Scary Prayers

There’s a thing in scripture called “imprecatory prayers.”  These prayers are summed up like this:  “help me; hurt them.”  (Psalm 137 is a prime example.)

Isn’t it good to know it’s ok to unload on God like this?

Presently, I’m in the Old Testament book of Nehemiah in my daily devotions.  One significant aspect of the book of Nehemiah is that the book contains no miracles, nothing supernatural (as in the lives of Moses and the prophets, or in the Gospels and Acts).  Just a common man leaning into Almighty God while every circumstance around him gave him good reason not to.

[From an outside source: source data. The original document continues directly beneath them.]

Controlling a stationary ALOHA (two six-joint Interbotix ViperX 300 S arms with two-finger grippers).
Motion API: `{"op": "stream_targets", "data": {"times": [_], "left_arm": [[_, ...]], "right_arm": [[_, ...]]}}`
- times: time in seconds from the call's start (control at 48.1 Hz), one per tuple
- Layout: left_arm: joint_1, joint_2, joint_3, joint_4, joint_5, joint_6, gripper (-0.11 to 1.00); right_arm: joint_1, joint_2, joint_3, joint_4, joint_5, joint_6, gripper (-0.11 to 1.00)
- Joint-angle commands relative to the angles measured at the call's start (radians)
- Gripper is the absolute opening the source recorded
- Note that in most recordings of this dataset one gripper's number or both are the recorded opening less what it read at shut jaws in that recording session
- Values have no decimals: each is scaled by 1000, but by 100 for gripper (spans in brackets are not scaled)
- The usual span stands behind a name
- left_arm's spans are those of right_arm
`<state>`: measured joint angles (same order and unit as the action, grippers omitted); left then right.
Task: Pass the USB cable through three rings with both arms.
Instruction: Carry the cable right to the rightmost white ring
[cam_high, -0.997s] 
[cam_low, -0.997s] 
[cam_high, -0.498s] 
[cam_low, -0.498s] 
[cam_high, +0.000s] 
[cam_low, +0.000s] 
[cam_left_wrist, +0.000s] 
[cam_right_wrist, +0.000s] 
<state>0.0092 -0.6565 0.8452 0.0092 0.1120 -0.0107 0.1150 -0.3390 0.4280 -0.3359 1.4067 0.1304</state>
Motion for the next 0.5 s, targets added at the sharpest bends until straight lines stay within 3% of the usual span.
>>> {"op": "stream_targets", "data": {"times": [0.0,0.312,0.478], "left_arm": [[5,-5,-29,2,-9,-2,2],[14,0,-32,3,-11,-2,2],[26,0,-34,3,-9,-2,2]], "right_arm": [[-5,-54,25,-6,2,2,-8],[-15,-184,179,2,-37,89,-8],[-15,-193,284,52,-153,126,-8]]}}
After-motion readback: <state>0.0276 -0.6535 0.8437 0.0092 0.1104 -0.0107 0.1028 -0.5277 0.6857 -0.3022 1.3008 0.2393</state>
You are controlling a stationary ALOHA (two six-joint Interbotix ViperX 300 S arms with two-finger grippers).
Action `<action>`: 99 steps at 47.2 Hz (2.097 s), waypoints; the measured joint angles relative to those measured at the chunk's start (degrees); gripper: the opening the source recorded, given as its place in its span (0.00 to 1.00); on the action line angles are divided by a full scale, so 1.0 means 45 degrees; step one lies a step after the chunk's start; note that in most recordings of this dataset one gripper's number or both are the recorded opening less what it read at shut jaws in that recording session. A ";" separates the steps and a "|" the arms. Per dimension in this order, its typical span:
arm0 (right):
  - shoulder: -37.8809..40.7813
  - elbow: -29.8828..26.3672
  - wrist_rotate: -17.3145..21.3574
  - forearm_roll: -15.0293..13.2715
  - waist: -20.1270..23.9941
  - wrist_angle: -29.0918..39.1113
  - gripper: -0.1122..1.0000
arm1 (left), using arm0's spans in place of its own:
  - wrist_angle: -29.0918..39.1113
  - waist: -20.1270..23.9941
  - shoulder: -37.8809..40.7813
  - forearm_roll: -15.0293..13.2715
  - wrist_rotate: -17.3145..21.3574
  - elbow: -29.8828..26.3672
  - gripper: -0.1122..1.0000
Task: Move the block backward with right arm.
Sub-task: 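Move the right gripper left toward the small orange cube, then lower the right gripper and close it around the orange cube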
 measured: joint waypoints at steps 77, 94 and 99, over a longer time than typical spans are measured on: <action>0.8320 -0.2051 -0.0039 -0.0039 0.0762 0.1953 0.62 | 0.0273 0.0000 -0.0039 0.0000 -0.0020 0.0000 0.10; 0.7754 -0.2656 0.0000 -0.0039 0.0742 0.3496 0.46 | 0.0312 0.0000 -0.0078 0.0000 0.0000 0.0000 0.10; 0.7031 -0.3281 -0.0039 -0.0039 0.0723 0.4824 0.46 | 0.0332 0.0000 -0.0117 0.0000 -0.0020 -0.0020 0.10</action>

Nehemiah had been given expressed permission by King Artaxerxes to travel to his homeland in Israel and to lead the rebuilding of the city walls surrounding Jerusalem (the primary source of protection in those days was the wall).  There was one problem though. Israel’s nasty neighbors did all they could do to keep it from happening.  Why?  Because Israel has laid desolate for well over a century.  If they rebuild, they could potentially become strong.  And those pompous neighbors didn’t want that.

Every wily attorney knows “if the evidence is against you – attack the witness.”

And that’s precisely what Nehemiah’s neighbors did.  They took cheap shot after cheap shot at both Nehemiah and the people of Israel, doing all they could to fill them with fear, confusion and paranoia.

Israel’s neighbors couldn’t attack them (without Persian repercussions), but they could launch threats and verbal attacks at Nehemiah and his people.  In short, they “attacked the witness.”

As you well know, targeted character assassinations and ridicule can plunge us into crippling discouragement and despair.  It’s demoralizing. We begin questioning God, ourselves, and whether or not what we’re doing is even worth it.  This was Satan’s strategy in Eden.  He hasn’t changed. (If it’s not broke, don’t fix it.)

But, Nehemiah was a man of intense prayer (the longest recorded prayer in the Bible is in chapter 9).  Prayer terrifies the devil.  A preacher once said, “Satan trembles when even the weakest Christian cries out to God in prayer.”  Here’s what Nehemiah prayed to God about his enemies:

“Hear us, our God, for we are being mocked. May their scoffing fall back on their own heads, and may they themselves become captives in a foreign land! Do not ignore their guilt. Do not blot out their sins,…” – 4:4-5

Help me; hurt them.

It’s ok to pray like this.  If we’re praying amiss, God will convict us of that and redirect our prayers.  But, most importantly, this kind of prayer leans into God and taps into his incomprehensible power.  “Vengeance is mine; I will repay,” he warned.  Hence, we are able to leave all of our fear, anger and discouragement at the feet of the Risen Christ.

I titled this blog “Scary Prayers.”  Not because they’re scary to pray, but because those about whom we’re praying should be scared to death.  God is coming.